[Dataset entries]
::::::::
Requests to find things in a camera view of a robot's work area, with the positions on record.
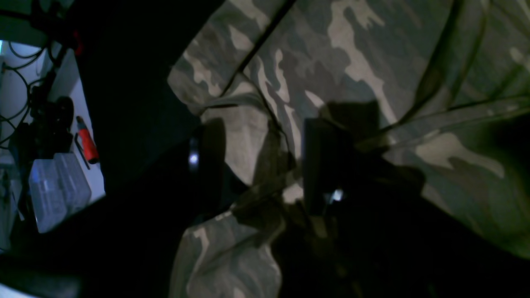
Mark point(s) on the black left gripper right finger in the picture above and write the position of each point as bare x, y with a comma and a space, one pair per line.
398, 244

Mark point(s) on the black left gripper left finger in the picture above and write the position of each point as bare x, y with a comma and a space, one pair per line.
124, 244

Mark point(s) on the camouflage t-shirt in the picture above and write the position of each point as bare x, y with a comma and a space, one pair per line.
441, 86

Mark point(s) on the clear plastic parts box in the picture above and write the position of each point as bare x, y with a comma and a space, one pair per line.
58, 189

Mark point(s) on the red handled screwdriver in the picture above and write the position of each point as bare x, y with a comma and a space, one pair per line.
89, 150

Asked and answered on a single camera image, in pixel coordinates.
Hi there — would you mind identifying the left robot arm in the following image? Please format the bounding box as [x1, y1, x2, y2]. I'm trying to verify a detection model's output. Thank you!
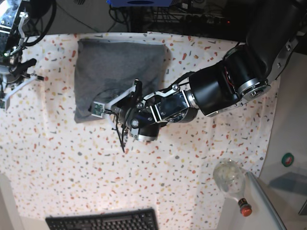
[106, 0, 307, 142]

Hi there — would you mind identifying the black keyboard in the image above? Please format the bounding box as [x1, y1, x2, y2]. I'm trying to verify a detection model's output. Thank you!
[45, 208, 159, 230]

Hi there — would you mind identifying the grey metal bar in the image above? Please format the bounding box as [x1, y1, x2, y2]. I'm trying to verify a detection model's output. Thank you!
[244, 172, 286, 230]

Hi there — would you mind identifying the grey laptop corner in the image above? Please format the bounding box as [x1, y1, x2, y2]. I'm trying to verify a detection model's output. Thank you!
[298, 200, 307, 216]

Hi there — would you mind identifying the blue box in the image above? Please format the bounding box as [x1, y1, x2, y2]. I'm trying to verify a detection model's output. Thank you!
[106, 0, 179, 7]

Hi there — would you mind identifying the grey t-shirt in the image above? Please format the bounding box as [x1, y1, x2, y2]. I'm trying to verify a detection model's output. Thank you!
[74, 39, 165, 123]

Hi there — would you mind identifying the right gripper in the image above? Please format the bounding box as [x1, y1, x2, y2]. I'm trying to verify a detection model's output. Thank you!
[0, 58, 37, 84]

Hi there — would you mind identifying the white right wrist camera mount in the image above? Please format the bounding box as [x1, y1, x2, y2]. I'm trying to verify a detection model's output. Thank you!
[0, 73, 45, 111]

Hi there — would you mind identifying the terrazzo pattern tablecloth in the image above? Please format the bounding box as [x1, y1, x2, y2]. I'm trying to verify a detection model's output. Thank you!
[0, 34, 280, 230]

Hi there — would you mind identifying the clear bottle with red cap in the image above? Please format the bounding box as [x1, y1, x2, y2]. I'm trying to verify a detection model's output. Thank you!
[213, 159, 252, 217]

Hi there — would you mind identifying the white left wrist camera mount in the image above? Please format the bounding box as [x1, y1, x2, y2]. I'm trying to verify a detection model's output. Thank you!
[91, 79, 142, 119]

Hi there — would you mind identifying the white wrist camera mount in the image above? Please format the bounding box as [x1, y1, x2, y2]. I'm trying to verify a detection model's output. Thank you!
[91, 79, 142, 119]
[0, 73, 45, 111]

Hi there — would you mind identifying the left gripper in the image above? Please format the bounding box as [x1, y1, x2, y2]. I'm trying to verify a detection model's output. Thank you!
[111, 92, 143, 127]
::::::::
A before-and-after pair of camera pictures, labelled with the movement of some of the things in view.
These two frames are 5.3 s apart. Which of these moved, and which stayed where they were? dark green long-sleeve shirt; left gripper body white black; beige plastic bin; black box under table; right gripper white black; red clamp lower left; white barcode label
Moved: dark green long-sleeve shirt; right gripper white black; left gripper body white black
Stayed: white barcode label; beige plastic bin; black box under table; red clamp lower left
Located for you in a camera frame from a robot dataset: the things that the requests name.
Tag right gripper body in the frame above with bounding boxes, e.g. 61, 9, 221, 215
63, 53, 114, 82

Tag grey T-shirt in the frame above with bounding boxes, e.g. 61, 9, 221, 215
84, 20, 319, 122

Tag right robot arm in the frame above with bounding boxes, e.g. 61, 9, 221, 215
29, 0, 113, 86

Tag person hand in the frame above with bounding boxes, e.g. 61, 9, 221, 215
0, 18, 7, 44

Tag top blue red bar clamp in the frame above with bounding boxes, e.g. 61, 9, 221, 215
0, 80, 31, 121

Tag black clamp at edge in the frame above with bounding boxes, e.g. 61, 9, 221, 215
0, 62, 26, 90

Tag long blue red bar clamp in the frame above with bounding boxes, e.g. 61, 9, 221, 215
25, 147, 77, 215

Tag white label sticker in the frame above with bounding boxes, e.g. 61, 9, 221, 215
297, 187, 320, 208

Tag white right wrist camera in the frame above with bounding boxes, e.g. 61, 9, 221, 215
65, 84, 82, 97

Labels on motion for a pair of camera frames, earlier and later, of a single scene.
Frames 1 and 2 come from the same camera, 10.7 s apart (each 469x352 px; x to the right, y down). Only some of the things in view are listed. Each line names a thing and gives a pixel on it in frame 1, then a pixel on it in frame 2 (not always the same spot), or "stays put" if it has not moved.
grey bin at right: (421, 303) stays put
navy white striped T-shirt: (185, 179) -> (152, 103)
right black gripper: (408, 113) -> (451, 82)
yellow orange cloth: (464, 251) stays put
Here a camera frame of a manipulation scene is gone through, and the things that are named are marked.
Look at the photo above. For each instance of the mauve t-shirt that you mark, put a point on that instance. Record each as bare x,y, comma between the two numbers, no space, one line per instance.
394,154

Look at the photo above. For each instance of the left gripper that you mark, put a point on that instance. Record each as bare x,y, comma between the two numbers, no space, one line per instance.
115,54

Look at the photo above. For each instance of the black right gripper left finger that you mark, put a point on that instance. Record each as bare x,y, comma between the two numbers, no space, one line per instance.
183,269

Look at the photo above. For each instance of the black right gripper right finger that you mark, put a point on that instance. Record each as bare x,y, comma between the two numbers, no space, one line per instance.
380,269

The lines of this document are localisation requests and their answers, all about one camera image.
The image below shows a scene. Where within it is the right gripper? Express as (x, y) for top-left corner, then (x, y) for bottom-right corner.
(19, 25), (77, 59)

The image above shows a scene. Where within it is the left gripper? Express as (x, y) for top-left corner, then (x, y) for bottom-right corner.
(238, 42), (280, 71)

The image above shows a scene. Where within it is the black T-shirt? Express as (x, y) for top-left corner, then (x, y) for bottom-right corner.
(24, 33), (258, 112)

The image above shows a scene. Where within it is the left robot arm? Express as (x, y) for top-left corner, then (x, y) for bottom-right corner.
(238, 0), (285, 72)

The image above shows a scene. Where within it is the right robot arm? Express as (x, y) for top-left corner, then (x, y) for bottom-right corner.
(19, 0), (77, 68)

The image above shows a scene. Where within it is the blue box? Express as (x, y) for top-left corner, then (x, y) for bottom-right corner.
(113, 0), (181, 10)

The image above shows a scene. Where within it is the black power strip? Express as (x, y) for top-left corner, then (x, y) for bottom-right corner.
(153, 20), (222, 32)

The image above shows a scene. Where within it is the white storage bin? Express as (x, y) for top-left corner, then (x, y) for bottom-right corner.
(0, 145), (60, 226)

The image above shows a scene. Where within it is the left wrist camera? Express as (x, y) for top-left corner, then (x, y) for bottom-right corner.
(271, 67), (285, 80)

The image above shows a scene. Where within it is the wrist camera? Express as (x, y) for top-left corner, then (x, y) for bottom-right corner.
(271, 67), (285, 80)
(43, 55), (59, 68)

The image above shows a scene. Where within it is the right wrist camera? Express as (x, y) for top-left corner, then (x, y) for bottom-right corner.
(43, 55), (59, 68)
::::::::
* Brief *
Search the records for the word "some", then list every line that has it.

* Response area *
A before-and-after pair of camera pictures, labelled with the movement of some of the things in view.
Frames 1 and 2 come from the same camera, 10.7 s apart (each 469x352 px; x to the right, y down). Only some of the things in view are listed. Each line names a thing and gives a pixel on it in frame 1, then a pixel on it in frame 2 (not always the same spot), or "stays put" if it has not moved.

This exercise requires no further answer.